Vente

Vente – Vendeur – Obligations – Obligation de renseigner – Immeuble – Situation de l’immeuble au regard de l’amiante – Obligation de transmettre à l’acquéreur l’état établi par un professionnel, et non de livrer un immeuble exempt d’amiante
3e Civ., 23 septembre 2009, Bull. 2009, III, n° 204, pourvoi n° 08-13.373

Un vendeur avait fait procéder au diagnostic amiante et l’attestation du diagnostiqueur, annexée à l’acte de vente, concluait à l’absence de produit susceptible de contenir de l’amiante. Cette indication était reprise dans une mention de l’acte de vente. Un nouvel examen fait par l’acquéreur a cependant révélé la présence de cette substance, dans des parties de l’immeuble accessibles.

L’acquéreur ayant assigné le vendeur en paiement des frais de désamiantage et de reconstruction, il s’agissait de savoir la nature de l’obligation mise à la charge du vendeur par la législation sur l’amiante : est-ce seulement une obligation d’information ou bien, si le diagnostic est négatif, le vendeur est-il tenu de livrer un immeuble exempt d’amiante ?

Les dispositions législatives et réglementaires en matière d’amiante figurent désormais dans le code de la santé publique (ancien article L. 1334-7, devenu L. 1334-13, et article R. 1334-24) et ne modifient pas la réponse à la question posée par rapport aux textes en vigueur à l’époque des faits (décret du 7 février 1996, modifié notamment par le décret du 3 mai 2002).

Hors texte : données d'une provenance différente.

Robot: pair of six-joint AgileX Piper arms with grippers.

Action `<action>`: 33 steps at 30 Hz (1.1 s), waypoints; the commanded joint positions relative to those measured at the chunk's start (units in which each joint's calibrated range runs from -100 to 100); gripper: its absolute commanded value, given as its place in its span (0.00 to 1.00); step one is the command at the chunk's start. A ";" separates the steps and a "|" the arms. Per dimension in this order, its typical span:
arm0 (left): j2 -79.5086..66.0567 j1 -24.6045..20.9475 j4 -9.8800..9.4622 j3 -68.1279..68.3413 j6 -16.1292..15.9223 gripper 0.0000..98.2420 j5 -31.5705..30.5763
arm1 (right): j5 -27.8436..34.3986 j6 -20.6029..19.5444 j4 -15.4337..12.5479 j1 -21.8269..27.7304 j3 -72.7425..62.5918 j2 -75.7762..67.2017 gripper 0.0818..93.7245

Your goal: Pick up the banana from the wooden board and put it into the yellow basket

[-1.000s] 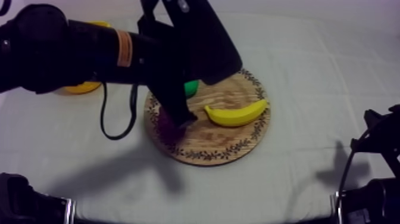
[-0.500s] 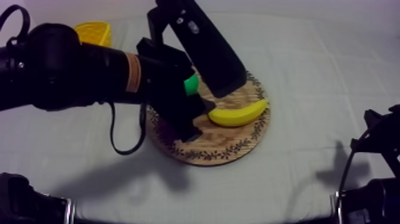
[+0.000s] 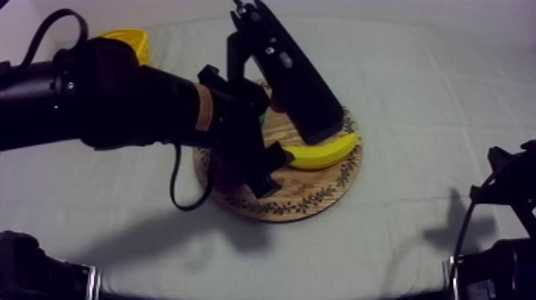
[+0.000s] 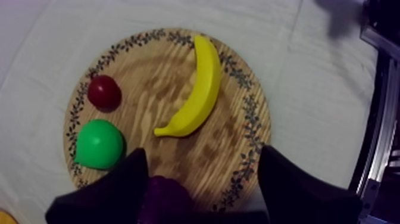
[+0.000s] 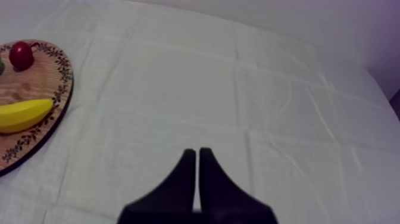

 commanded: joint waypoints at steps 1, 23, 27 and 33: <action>1.94 0.03 0.64 -1.91 -0.69 0.71 1.46 | 0.01 0.02 0.01 0.00 0.02 -0.02 0.00; 30.73 -1.08 4.98 -32.19 -4.66 0.67 25.01 | 0.01 0.02 0.01 0.00 0.02 -0.02 0.00; 34.79 -1.08 4.96 -37.88 -4.84 0.67 30.25 | 0.01 0.02 0.01 0.00 0.02 -0.02 0.00; 40.22 -0.74 4.36 -44.78 -4.54 0.66 36.26 | 0.01 0.02 0.01 0.00 0.02 -0.02 0.00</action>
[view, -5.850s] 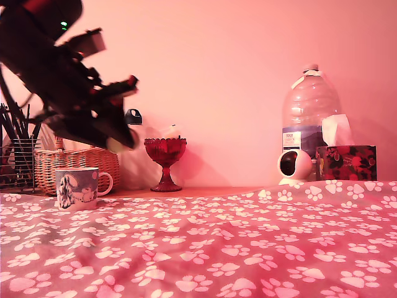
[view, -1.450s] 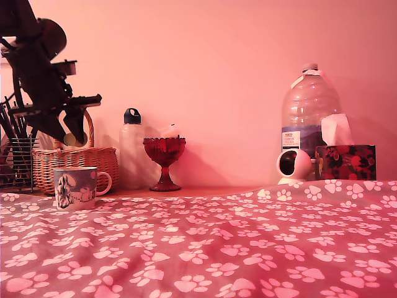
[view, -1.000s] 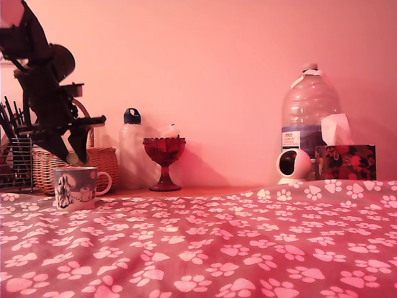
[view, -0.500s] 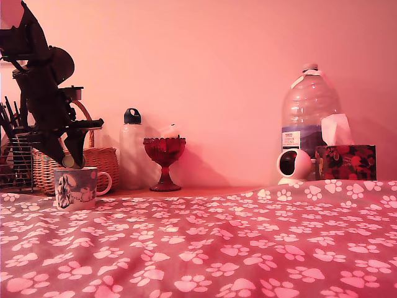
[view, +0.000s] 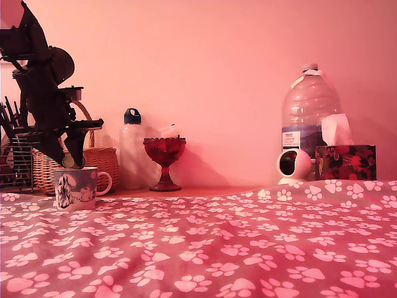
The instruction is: Pick the coffee capsule and then drop it inside the coffee cup in front of you
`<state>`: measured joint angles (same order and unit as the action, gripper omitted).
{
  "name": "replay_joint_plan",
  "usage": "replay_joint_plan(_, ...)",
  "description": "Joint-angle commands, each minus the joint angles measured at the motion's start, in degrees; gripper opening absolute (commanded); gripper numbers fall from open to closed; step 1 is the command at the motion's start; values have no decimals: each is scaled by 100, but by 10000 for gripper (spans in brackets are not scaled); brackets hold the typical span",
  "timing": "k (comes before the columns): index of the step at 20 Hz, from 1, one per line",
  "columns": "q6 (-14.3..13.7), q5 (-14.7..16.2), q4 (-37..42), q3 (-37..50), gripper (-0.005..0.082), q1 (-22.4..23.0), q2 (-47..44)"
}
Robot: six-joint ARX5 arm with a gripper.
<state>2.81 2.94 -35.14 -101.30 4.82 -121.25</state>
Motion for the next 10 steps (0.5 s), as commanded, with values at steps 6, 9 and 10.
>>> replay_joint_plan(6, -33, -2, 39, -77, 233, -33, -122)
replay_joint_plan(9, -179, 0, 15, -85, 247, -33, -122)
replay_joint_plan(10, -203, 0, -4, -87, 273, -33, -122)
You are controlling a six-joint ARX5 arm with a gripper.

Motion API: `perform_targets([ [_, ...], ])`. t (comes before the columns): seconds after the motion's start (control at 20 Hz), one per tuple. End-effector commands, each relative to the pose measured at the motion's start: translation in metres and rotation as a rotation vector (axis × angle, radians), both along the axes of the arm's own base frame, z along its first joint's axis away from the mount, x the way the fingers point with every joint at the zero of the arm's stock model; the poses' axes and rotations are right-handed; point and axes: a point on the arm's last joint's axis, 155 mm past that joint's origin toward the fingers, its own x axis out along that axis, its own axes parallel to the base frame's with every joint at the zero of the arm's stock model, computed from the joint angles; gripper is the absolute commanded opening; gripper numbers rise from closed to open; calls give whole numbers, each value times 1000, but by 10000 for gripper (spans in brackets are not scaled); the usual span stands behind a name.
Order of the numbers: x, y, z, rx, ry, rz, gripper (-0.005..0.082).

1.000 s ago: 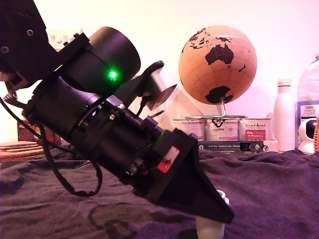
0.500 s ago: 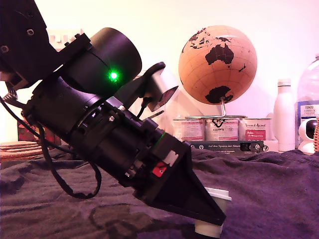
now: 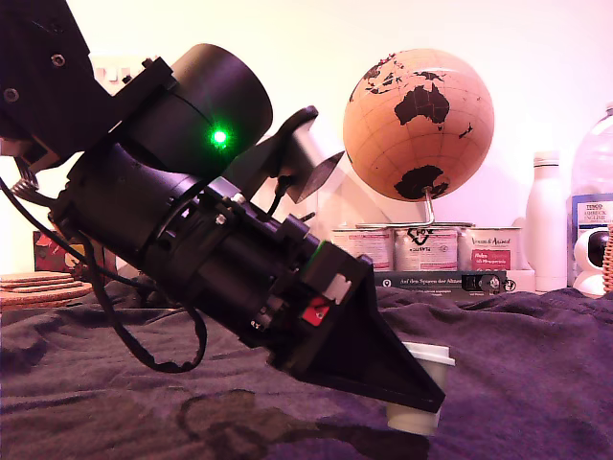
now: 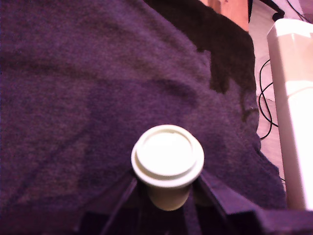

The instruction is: Pick up the coffee capsules on the table and drop them inside the coffee cup

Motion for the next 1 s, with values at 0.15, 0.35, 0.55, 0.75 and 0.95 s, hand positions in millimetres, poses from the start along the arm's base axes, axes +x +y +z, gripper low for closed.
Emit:
perform_targets([
  [0.15,8,-2,20,-46,-31,10,140],
  [0.35,18,3,40,-76,-57,37,140],
  [0.55,35,15,62,-103,-85,85,140],
  [0.75,57,34,84,-128,-118,157,140],
  [0.95,89,62,98,-133,-150,268,140],
])
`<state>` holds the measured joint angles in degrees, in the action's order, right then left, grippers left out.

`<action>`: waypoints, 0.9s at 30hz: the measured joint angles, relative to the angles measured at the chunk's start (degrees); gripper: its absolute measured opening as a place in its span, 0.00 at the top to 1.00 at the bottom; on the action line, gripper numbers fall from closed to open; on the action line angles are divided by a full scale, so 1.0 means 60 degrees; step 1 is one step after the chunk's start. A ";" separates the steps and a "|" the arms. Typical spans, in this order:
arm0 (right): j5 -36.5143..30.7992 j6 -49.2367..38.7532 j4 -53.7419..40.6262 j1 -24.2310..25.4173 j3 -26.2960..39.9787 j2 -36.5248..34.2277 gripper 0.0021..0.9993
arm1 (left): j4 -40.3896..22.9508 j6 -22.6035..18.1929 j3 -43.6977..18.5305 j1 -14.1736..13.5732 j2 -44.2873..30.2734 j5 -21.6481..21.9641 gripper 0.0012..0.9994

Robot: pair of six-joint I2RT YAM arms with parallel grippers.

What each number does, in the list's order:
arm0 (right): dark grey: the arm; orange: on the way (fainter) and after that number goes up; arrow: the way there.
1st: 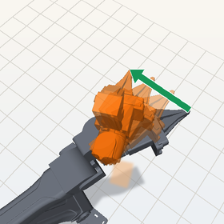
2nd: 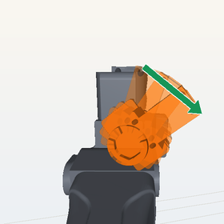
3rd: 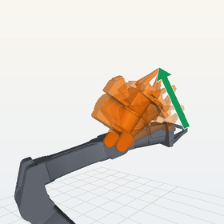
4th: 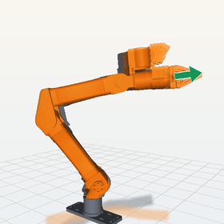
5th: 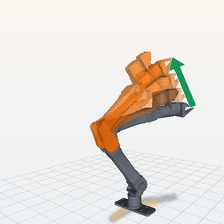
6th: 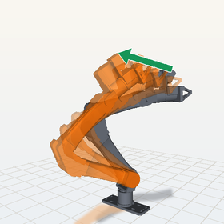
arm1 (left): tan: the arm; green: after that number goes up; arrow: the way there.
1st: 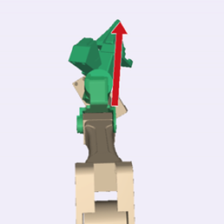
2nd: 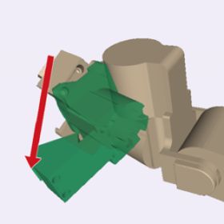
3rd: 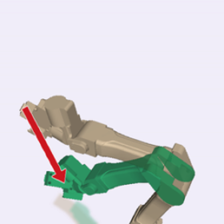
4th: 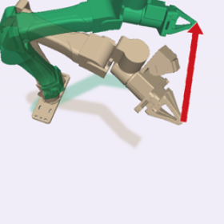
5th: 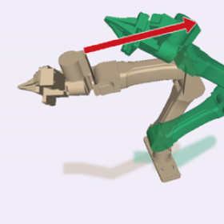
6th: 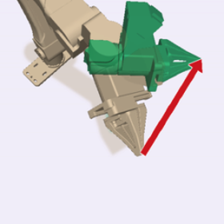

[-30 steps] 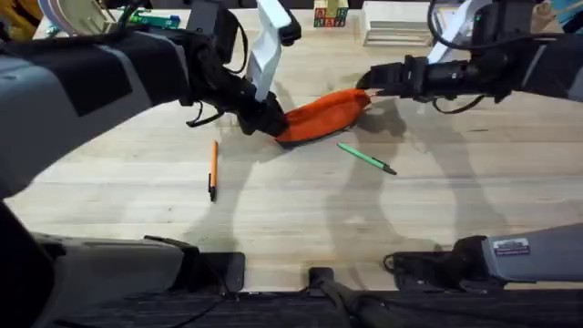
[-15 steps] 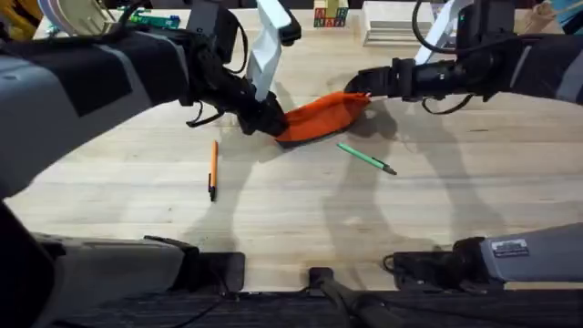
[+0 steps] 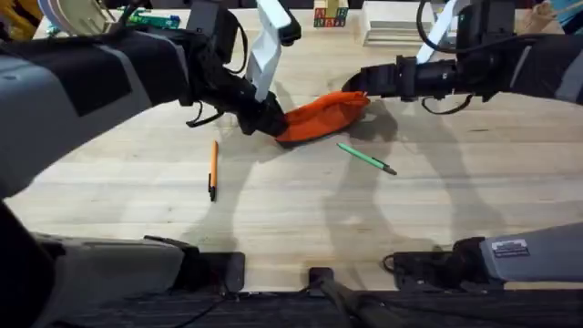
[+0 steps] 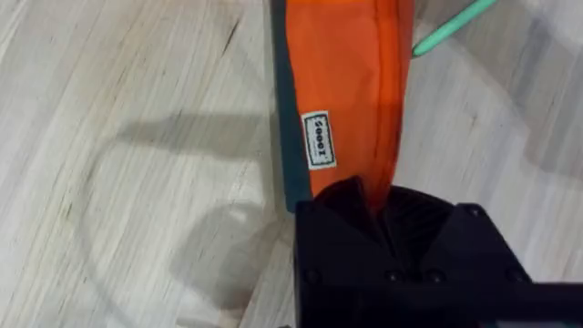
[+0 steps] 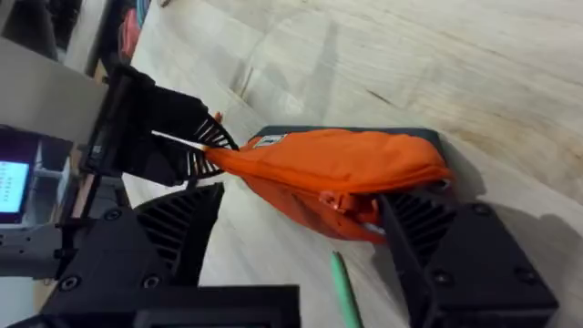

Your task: Unzip the bag, pick up the pens from the table one at a time and place them inside, then zip the bag closed.

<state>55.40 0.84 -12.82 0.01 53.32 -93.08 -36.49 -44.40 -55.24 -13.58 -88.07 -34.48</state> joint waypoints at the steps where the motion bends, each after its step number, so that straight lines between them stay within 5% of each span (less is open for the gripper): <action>1: 0.0004 -0.0003 0.0000 0.0000 0.0000 0.0000 0.00 | 0.0002 0.0000 0.0000 0.0002 0.0000 0.0000 0.96; 27: 0.0147 -0.0148 -0.0484 0.0004 0.0055 0.0762 0.00 | -0.0007 0.0000 0.0000 0.0004 0.0000 0.0021 0.96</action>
<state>56.28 -0.05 -15.73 0.03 53.65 -88.50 -36.53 -44.40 -55.24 -13.56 -88.07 -34.35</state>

Il en résulte que le vendeur d’un immeuble bâti a l’obligation de joindre à toute promesse ou contrat de vente un état mentionnant la présence éventuelle d’amiante, dans les conditions et selon les modalités prévues aux articles L. 271-4 à L. 271-6 du code de la construction et de l’habitation, le paragraphe II de l’article L. 271-4 prévoyant les sanctions découlant de l’absence de ce document.

Il résulte de ces textes que, d’une part, le législateur a entendu confier à un tiers, professionnel agréé, la recherche d’une information technique dans le domaine très spécialisé des pathologies de l’immeuble que le vendeur, profane par définition, ne peut pas appréhender et, d’autre part, qu’il s’est placé sur le terrain de la garantie des vices cachés pour sanctionner le manquement du vendeur à son obligation précontractuelle d’information, l’absence d’un constat d’amiante en cours de validité et établi par un organisme agréé empêchant le vendeur de s’exonérer de la garantie des vices cachés correspondante.

En conséquence, le vendeur remplit son obligation relative à l’amiante en joignant à l’acte de vente un état conforme à la réglementation, quel que soit son contenu, lequel relève en revanche de la responsabilité professionnelle du diagnostiqueur, soumis à une obligation d’assurance.

Il ne peut en aller différemment que dans l’hypothèse où l’erreur du diagnostiqueur serait imputable au vendeur qui lui aurait caché des éléments matériels ou des informations, ce qui ramène à l’application du droit commun de la vente interdisant au vendeur de mauvaise foi de se prévaloir d’une clause d’exclusion de garantie des vices cachés.

En tout état de cause, le vendeur ne saurait, du seul fait de l’annexion d’un état négatif, être tenu de délivrer un immeuble sans amiante. Seule une stipulation contractuelle expresse en ce sens pourrait justifier sa responsabilité pour non conformité de la chose vendue.